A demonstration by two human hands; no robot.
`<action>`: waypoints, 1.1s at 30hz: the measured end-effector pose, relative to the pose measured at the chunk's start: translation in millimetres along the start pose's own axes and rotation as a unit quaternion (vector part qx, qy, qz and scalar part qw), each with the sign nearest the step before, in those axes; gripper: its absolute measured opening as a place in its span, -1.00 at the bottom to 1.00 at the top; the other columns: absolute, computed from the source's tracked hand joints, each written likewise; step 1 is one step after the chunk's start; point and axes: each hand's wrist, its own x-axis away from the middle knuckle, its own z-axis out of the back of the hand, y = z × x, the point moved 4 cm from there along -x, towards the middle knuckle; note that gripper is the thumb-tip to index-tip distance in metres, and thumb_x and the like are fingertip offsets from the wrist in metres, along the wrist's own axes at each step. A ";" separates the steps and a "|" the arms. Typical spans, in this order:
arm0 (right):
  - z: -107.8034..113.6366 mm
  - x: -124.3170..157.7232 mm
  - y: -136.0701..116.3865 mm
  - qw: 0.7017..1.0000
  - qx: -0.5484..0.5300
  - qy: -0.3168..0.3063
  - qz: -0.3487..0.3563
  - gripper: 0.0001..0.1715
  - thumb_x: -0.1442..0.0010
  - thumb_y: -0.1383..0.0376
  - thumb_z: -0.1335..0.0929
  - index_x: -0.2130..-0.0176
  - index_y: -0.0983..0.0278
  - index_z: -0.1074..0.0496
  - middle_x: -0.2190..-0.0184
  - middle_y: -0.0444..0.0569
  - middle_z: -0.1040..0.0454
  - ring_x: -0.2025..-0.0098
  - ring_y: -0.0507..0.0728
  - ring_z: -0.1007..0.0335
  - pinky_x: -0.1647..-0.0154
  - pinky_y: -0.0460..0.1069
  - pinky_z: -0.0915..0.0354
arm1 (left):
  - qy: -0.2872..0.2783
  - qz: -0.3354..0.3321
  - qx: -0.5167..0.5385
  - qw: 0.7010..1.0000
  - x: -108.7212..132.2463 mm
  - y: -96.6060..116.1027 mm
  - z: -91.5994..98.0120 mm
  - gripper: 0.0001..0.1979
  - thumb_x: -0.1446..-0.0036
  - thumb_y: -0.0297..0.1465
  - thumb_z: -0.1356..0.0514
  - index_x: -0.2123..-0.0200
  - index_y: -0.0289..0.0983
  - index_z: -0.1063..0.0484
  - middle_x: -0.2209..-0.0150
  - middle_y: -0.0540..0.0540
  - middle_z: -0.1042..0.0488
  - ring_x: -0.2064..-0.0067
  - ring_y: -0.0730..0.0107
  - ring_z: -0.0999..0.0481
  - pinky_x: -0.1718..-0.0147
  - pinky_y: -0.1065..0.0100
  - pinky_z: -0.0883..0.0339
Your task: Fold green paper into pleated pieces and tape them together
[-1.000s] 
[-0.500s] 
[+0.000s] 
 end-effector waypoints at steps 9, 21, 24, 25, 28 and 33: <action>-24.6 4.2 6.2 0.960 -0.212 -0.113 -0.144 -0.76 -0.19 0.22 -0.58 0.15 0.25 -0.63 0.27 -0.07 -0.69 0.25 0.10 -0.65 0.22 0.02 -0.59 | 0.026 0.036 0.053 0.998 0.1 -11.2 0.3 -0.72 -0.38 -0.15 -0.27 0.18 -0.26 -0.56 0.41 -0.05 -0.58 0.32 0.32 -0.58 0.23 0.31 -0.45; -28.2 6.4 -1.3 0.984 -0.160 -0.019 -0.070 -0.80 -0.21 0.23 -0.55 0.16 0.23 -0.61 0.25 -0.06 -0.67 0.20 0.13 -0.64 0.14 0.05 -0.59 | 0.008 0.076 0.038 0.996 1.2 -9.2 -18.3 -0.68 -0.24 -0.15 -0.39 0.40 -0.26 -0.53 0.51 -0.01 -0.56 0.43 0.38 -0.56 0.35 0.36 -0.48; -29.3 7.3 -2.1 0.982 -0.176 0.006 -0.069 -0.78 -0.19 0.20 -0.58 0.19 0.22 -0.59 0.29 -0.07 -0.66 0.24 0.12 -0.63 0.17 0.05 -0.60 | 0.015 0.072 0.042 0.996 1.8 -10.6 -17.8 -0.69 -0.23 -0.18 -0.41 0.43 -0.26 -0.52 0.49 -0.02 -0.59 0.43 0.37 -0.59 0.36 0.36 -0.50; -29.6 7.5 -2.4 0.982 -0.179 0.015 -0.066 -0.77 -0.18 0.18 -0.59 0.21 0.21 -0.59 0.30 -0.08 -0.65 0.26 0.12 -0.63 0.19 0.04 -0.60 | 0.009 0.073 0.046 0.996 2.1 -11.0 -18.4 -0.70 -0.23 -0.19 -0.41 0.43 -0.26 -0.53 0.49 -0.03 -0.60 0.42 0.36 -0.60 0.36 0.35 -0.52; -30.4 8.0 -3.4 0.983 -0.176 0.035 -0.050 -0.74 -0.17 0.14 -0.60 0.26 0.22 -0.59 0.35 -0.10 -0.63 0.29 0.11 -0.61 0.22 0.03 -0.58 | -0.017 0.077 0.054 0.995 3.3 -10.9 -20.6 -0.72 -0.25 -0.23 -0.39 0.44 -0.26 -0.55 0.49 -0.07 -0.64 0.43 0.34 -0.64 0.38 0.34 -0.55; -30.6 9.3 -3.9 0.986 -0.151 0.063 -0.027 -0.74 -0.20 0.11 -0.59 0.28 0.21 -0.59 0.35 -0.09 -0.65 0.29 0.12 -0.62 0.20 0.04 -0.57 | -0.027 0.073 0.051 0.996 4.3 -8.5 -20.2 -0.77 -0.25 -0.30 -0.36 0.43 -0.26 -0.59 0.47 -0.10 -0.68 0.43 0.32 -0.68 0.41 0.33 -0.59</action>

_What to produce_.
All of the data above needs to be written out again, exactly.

_Response area_.
A demonstration by two human hands; no robot.
`<action>`: waypoints, 1.1s at 30hz: the measured end-effector pose, relative to the pose measured at the chunk's start: translation in millimetres along the start pose's own axes and rotation as a unit quaternion (vector part qx, qy, qz and scalar part qw), each with the sign nearest the step before, in those axes; gripper: its absolute measured opening as a place in its span, -1.00 at the bottom to 1.00 at the top; the other columns: absolute, computed from the source's tracked hand joints, each written likewise; step 1 is one step after the chunk's start; point and axes: each hand's wrist, its own x-axis away from the middle knuckle, its own z-axis out of the back of the hand, y = z × x, the point moved 4 cm from there along -x, towards the middle knuckle; note that gripper is the thumb-tip to index-tip distance in metres, and thumb_x and the like are fingertip offsets from the wrist in metres, along the wrist's own axes at each step. A ";" separates the steps and a "|" the arms. Typical spans, in this order:
arm0 (right):
  - z: -107.8034..113.6366 mm
  - x: -124.3170..157.7232 mm
  - y: -136.0701..116.3865 mm
  - qw: 0.7017..1.0000
  - qx: -0.5484..0.5300
  - qy: -0.3168..0.3063
  - qz: -0.3487..0.3563
  - gripper: 0.0001..0.1715
  - thumb_x: -0.1442..0.0010
  - thumb_y: -0.1383..0.0376
  - thumb_z: -0.1335..0.0929
  - index_x: -0.2130..-0.0176
  - index_y: -0.0983..0.0278
  - index_z: -0.1074..0.0496
  - middle_x: -0.2190..-0.0184
  - middle_y: -0.0444..0.0569
  - middle_z: -0.1040..0.0454
  - ring_x: -0.2025..-0.0098
  - ring_y: -0.0507..0.0728
  - ring_z: -0.1007..0.0335
  - pinky_x: -0.1647..-0.0154
  - pinky_y: -0.0460..0.1069
  - pinky_z: -0.0915..0.0354
arm1 (left):
  - qy: -0.2872..0.2783
  - qz: -0.3354..0.3321
  - qx: -0.5167..0.5385
  - qw: 0.7010..1.0000
  - x: -108.7212..132.2463 mm
  - y: -96.6060..116.1027 mm
  - z: -91.5994..98.0120 mm
  - gripper: 0.0001..0.1979
  - thumb_x: -0.1446..-0.0036
  - thumb_y: -0.0297..0.1465
  - thumb_z: -0.1356..0.0514
  - index_x: -0.2123..-0.0200
  - index_y: -0.0289..0.0983
  - index_z: -0.1063..0.0484
  - middle_x: -0.2209..-0.0150
  - middle_y: -0.0540..0.0540
  - middle_z: -0.1042..0.0488
  - ring_x: -0.2064..-0.0067
  - ring_y: -0.0730..0.0107
  - ring_z: -0.0999..0.0481
  - pinky_x: -0.1718..-0.0147
  - pinky_y: -0.1065..0.0100
  - pinky_z: -0.0883..0.0339
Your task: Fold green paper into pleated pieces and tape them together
[-1.000s] 
[-0.500s] 
[+0.000s] 
 end-effector waypoints at steps 9, 21, 24, 25, 28 and 33: <action>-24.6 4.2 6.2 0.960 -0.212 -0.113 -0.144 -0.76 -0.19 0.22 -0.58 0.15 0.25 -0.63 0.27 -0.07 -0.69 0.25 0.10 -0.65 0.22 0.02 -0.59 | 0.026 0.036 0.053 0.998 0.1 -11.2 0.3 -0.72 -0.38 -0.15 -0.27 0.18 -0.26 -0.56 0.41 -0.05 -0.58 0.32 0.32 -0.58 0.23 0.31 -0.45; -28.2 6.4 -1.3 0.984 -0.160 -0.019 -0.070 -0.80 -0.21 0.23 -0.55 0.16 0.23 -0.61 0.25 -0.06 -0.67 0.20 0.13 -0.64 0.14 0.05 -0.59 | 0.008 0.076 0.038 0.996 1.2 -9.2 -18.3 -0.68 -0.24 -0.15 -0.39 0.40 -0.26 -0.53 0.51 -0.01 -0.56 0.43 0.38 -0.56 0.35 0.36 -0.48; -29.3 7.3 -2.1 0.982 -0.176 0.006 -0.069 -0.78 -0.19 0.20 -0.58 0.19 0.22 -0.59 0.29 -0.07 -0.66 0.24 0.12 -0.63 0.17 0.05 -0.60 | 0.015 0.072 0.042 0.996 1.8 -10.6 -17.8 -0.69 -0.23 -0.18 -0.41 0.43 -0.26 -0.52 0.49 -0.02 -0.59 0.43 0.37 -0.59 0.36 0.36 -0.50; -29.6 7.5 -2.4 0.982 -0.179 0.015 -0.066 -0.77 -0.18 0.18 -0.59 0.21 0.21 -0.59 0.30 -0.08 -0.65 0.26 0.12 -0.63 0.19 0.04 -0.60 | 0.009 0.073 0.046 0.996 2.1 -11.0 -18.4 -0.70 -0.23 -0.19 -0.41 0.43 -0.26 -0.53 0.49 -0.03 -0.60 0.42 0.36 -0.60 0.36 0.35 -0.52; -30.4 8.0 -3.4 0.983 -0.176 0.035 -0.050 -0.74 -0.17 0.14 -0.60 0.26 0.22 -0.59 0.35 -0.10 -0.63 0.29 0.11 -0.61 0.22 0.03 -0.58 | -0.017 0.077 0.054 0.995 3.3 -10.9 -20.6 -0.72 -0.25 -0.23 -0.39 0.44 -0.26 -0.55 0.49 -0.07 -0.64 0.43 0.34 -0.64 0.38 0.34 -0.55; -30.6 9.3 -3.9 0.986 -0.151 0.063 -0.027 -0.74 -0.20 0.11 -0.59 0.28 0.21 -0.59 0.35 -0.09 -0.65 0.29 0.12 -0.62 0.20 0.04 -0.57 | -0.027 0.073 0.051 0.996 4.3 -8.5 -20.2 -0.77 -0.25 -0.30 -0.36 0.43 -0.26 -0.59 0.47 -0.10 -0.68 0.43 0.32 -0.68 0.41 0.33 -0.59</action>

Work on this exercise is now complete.